Nos Estados Unidos, após determinação recente de Donald Trump para quadruplicar a capacidade de energia atômica até 2050, o Departamento de Energia deve direcionar esforços para construir dez grandes reatores nos próximos cinco anos.

Aqui no Brasil, Angra 1 foi a primeira usina nuclear. Adquirida por meio de uma parceria com os EUA, a unidade fica em um complexo na Costa Verde do Rio de Janeiro e entrou em atividade no fim da década de 1980. Segundo a Eletronuclear, empresa responsável pela operação, a usina gera energia suficiente para suprir a demanda de uma cidade de dois milhões de habitantes. O mesmo local abriga a usina Angra 2, em funcionamento desde 2001, que opera a partir de tecnologia alemã.

Já a conclusão de Angra 3 permanece como grande ponto de interrogação. As obras estão 66% terminadas e já receberam mais de R$ 12 bilhões em investimentos. Para terminar a construção seriam necessários mais R$ 23 bilhões, de acordo com estudo do Banco Nacional de Desenvolvimento Econômico e Social (BNDES).

Como parte integrante do Tratado de Não Proliferação de Armas Nucleares desde 1998, o Brasil faz parte das nações que promovem o desarmamento nuclear. O País também integra uma zona livre de armas nucleares na América Latina e Caribe, o que proíbe qualquer fabricação ou teste de armamentos na região.

Canadá pode ser parceiro?

Atualmente, há 19 países no mundo que contam com projetos focados no desenvolvimento de pequenos reatores nucleares. Durante evento na Câmara de Comércio Brasil-Canadá, em São Paulo, o embaixador brasileiro no Canadá, Carlos França, destacou o potencial de eventuais parcerias no setor, dado o engajamento do país norte-americano por meio da estatal Ontario Power Generation, que trabalha para iniciar a operação de pelo menos três novos reatores até 2035.

Ao citar projetos nas províncias de Ontário e de New Brunswick, França afirmou que os dois países podem promover a integração de cadeias de valor, em um movimento que pode ganhar impulso a partir de um encaminhamento positivo do acordo comercial entre Canadá e Mercosul, cujas negociações foram iniciadas há sete anos.

“O Canadá não tem capacidade de enriquecimento de urânio, e o Brasil é um dos 13 países do mundo que dominam esse ciclo completo.
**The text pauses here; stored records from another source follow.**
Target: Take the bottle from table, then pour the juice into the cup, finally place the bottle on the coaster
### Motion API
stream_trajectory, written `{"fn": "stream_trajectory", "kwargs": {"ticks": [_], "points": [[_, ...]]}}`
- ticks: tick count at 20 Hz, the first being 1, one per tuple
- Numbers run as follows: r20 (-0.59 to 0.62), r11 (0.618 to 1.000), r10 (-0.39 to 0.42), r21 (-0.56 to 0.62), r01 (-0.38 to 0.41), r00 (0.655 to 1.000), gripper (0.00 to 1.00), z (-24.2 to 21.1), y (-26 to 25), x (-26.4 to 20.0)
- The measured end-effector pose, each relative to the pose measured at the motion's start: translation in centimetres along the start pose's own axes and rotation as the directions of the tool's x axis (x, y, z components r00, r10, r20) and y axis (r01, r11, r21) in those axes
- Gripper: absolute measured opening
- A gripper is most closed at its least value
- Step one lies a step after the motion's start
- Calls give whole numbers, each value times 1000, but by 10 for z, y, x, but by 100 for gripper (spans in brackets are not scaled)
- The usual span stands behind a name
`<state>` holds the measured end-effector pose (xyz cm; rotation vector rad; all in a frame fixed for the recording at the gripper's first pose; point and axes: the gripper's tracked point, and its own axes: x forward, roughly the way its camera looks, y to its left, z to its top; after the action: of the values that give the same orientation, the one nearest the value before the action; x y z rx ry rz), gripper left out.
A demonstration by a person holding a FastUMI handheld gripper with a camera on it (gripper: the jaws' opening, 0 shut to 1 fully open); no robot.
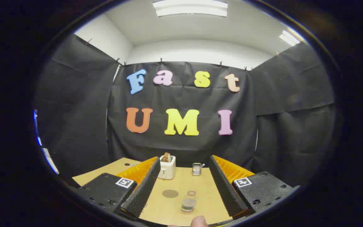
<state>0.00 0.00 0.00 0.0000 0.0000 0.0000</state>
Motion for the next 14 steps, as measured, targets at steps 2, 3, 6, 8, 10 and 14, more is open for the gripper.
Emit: {"fn": "stream_trajectory", "kwargs": {"ticks": [2, 3, 6, 8, 10, 14], "points": [[0, 1000, -2, -2, 2, 1000, 100, 0, -2, 0], [4, 1000, -6, -3, 6, 1000, 99, 2, -3, -1], [14, 1000, -13, -2, 13, 1000, 99, 4, -5, -1], [14, 1000, -15, -2, 15, 1000, 99, 4, -6, -1], [22, 1000, -18, 1, 18, 1000, 99, 6, -7, -3], [26, 1000, -18, 12, 18, 999, 99, 7, -8, -3]]}}
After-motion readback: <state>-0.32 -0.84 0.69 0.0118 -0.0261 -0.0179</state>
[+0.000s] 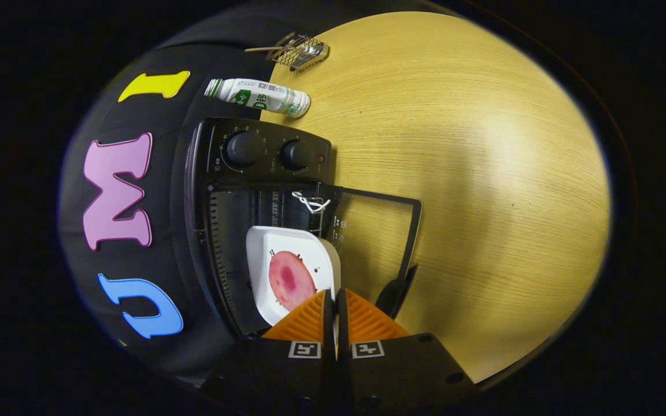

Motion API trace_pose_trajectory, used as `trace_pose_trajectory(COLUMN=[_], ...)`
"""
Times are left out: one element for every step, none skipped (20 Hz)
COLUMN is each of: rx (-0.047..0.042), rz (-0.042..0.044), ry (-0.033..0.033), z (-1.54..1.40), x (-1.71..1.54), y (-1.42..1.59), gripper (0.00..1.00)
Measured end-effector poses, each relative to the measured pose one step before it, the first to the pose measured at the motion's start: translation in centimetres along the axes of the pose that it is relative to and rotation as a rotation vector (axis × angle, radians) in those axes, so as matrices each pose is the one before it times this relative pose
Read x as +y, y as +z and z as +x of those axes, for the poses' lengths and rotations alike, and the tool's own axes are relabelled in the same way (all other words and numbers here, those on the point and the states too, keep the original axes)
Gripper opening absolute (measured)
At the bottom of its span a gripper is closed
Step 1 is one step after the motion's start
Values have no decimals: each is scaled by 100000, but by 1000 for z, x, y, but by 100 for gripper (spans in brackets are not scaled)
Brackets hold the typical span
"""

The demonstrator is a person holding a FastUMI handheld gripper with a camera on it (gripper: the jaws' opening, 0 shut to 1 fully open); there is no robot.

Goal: Open the toaster oven, put the food inside, and close the toaster oven door.

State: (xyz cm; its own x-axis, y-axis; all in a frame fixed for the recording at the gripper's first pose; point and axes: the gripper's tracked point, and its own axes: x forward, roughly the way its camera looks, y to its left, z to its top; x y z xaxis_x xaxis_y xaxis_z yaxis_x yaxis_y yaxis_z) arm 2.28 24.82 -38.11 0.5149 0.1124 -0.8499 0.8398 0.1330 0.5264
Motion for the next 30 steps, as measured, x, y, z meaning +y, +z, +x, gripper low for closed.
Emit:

Precisamos de uma adaptação legislativa e também temos que receber investimentos”, apontou o embaixador brasileiro.

Radar legislativo

Em junho, a Financiadora de Estudos e Projetos (Finep), anunciou um contrato no valor de R$ 30 milhões, que pode ser o pontapé inicial para uma participação brasileira mais marcante no setor. Para a execução do projeto, a estatal Indústria Nucleares do Brasil (INB) vai atuar em parceria com duas empresas privadas: a Diamante Geração de Energia e a Terminus Pesquisa e Desenvolvimento.

“Você pode construí-los em linha de montagem. Eles também têm essa flexibilidade financeira, com um comprometimento menor de recursos. Eles acabam sendo menores e mais simples de operar, além de ter maior vida útil”, apontou o professor Giovanni Laranjo de Stefani, chefe do Departamento de Engenharia Nuclear (DNC) da Escola Politécnica da Universidade Federal do Rio de Janeiro (UFRJ), em participação na Comissão de Ciência e Tecnologia da Câmara dos Deputados.

No Legislativo, há projetos sobre novos critérios e requisitos para a escolha de locais para construção e instalação de usinas nucleares e SMRs. E pelo menos uma matéria sugere a abertura do mercado e a retirada do monopólio estatal no processo de construção e operação de reatores para fins de geração de energia elétrica. Por outro lado, a falta de informação entre os parlamentares é vista nos bastidores como uma das barreiras para o avanço das pautas, já que deputados e senadores acabam erroneamente relacionando o tema a uma possível proliferação de armas nucleares.